Material for this exercise START
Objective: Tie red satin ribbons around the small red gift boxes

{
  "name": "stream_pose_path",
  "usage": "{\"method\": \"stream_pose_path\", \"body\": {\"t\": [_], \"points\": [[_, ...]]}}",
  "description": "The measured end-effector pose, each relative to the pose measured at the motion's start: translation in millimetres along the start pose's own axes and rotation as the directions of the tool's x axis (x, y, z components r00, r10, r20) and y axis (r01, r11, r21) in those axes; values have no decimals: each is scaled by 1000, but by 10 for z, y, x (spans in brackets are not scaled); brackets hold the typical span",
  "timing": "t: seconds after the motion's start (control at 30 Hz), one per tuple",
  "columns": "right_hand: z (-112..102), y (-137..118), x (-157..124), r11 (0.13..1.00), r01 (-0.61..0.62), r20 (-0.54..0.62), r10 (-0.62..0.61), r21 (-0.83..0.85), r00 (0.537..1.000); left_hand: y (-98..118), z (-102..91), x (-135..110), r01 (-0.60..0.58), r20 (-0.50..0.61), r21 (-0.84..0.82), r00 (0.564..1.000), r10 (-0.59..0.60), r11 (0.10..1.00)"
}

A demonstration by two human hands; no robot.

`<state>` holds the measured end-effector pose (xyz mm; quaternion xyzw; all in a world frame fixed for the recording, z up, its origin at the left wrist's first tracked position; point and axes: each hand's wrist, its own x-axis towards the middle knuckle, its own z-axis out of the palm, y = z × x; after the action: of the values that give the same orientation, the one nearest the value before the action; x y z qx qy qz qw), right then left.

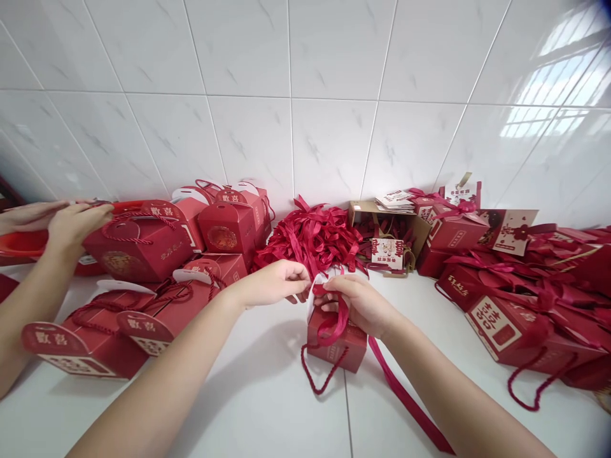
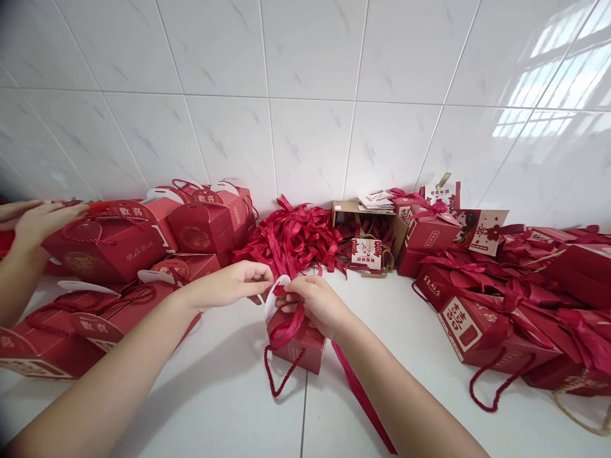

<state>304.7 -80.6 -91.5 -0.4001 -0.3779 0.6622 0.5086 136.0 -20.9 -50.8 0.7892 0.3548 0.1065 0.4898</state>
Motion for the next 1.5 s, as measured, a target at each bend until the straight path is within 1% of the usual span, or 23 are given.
{"method": "stream_pose_path", "body": {"t": [0.03, 0.1, 0.13, 0.2, 0.23, 0.27, 0.33, 0.37, 0.4, 0.43, 0.47, 0.53, 0.6, 0.67, 0.73, 0.8, 0.93, 1.03, 1.1, 1.17, 1.23, 1.4, 1.5], "points": [[1, -1, 1, 1000, 10, 10, -10, -3, 1000, -10, -10, 2, 4, -14, 43, 1000, -3, 999], [-2, -14, -2, 999, 51, 10, -51, -1, 999, -58, -53, -2, 90, -93, 254, 993, -68, 963], [-6, -29, -9, 997, 82, -7, -82, 0, 997, -95, -81, -6, 168, -165, 380, 980, -112, 910], [-21, -92, -47, 986, 161, -68, -163, -32, 984, -180, -144, -16, 348, -342, 550, 923, -175, 760], [-32, -141, -81, 975, 206, -98, -213, -81, 972, -219, -174, -20, 424, -418, 577, 887, -194, 698], [-45, -203, -126, 956, 249, -118, -268, -156, 956, -251, -200, -22, 478, -474, 576, 856, -205, 663], [-82, -349, -243, 870, 315, -125, -385, -379, 914, -277, -232, -21, 524, -540, 561, 819, -197, 641], [-109, -424, -307, 797, 327, -115, -439, -507, 891, -268, -237, -18, 522, -554, 560, 813, -177, 643], [-142, -492, -370, 709, 322, -99, -483, -627, 870, -245, -233, -15, 499, -553, 568, 821, -145, 655], [-185, -546, -427, 617, 299, -75, -505, -728, 860, -213, -223, -13, 449, -532, 571, 840, -106, 687], [-237, -581, -473, 535, 265, -49, -502, -803, 864, -176, -206, -11, 374, -491, 556, 868, -70, 743], [-367, -587, -528, 418, 191, -4, -423, -888, 906, -108, -158, -8, 187, -356, 434, 934, -23, 881], [-510, -522, -531, 370, 137, 21, -300, -919, 954, -73, -97, 1, 44, -198, 238, 980, 4, 970], [-629, -429, -498, 372, 107, 31, -204, -922, 978, -80, -30, 25, 2, -92, 116, 996, 9, 993], [-695, -353, -450, 401, 100, 43, -148, -911, 988, -117, 41, 64, -3, -48, 70, 999, 7, 998], [-711, -314, -403, 447, 125, 87, -105, -886, 991, -158, 107, 108, 2, -36, 36, 999, -1, 999], [-695, -300, -348, 601, 163, 187, -24, -783, 982, -196, 196, 171, 33, -5, -56, 999, -34, 998], [-706, -301, -348, 714, 136, 236, 42, -687, 971, -201, 200, 195, 70, 62, -120, 996, -63, 990], [-716, -303, -356, 778, 99, 275, 97, -620, 957, -210, 174, 206, 86, 75, -126, 994, -76, 988], [-717, -310, -361, 821, 58, 292, 136, -569, 947, -220, 140, 212, 100, 77, -125, 993, -91, 987], [-708, -321, -362, 828, 36, 293, 156, -560, 943, -224, 110, 212, 105, 67, -116, 993, -98, 988], [-680, -347, -362, 758, 115, 289, 100, -642, 952, -218, 101, 206, 86, 44, -84, 996, -82, 993], [-670, -324, -349, 786, 89, 260, 93, -611, 961, -231, 139, 220, 74, 42, -63, 997, -72, 995]]}}
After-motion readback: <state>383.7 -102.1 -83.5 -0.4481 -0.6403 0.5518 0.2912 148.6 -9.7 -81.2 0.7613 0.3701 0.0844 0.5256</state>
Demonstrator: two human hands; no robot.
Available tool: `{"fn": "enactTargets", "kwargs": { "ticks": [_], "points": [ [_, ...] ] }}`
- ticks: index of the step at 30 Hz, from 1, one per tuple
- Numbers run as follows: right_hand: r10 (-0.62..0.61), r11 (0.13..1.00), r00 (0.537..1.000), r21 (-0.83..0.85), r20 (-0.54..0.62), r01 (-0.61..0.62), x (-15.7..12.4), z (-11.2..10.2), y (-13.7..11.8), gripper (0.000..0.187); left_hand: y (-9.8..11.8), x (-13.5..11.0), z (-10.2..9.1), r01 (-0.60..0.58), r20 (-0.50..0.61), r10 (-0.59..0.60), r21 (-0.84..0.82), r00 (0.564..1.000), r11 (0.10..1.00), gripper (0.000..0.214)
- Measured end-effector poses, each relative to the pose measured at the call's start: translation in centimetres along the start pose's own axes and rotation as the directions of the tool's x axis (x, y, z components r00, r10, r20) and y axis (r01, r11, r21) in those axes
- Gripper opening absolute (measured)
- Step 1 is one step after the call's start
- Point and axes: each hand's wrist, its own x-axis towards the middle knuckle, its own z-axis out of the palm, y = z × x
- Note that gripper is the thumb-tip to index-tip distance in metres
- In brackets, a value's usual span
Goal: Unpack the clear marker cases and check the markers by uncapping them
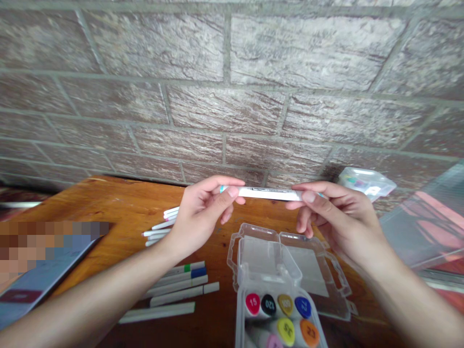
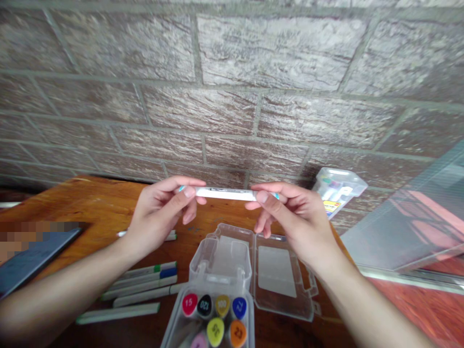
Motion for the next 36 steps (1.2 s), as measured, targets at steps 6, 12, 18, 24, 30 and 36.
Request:
{"fn": "enactTargets", "kwargs": {
  "ticks": [6, 12, 18, 24, 30, 36],
  "points": [
    [0.069, 0.996, 0.998, 0.062, -0.002, -0.069, -0.1, 0.2, -0.2, 0.019, -0.1, 0.0, -0.1, -0.002, 0.004, 0.002, -0.031, 1.0, 1.0, 0.021],
    [0.099, 0.987, 0.995, 0.13, -0.016, -0.096, -0.8, 0.7, -0.7, 0.023, 0.2, -0.3, 0.1, 0.02, 0.011, -0.019, -0.105, 1.0, 0.994, 0.023],
    [0.094, 0.983, 0.991, 0.168, -0.093, -0.077, -2.7, 1.6, -0.9, 0.025, 1.0, -1.3, 0.9, 0.061, 0.018, -0.059, -0.151, 0.998, 0.987, 0.026],
    [-0.036, 0.985, 0.984, 0.159, -0.175, 0.065, -5.1, 2.7, -0.1, 0.019, 1.3, -3.7, 1.3, 0.037, -0.004, -0.038, -0.138, 0.999, 0.99, 0.028],
    [-0.049, 0.977, 0.987, 0.197, -0.153, 0.079, -6.6, 2.9, 0.6, 0.021, 1.1, -5.5, 0.9, 0.004, -0.001, -0.004, -0.157, 1.0, 0.988, 0.023],
    [-0.003, 0.976, 0.991, 0.216, -0.135, 0.032, -7.4, 2.8, 0.7, 0.023, 0.7, -6.4, 0.8, 0.003, 0.0, -0.003, -0.136, 1.0, 0.991, 0.026]
  ]
}}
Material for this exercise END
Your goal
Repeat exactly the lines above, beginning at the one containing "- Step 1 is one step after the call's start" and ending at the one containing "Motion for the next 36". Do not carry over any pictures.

Task response
- Step 1 is one step after the call's start
- Point and axes: each hand's wrist, its own x-axis towards the middle knuckle, its own z-axis out of the palm, y = z × x
- Note that gripper is the thumb-tip to index-tip distance in metres
- In brackets, a value's usual span
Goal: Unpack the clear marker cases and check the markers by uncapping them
Motion for the next 36 steps (1.2 s), as measured, targets at steps 6, 12, 18, 24, 30 and 36.

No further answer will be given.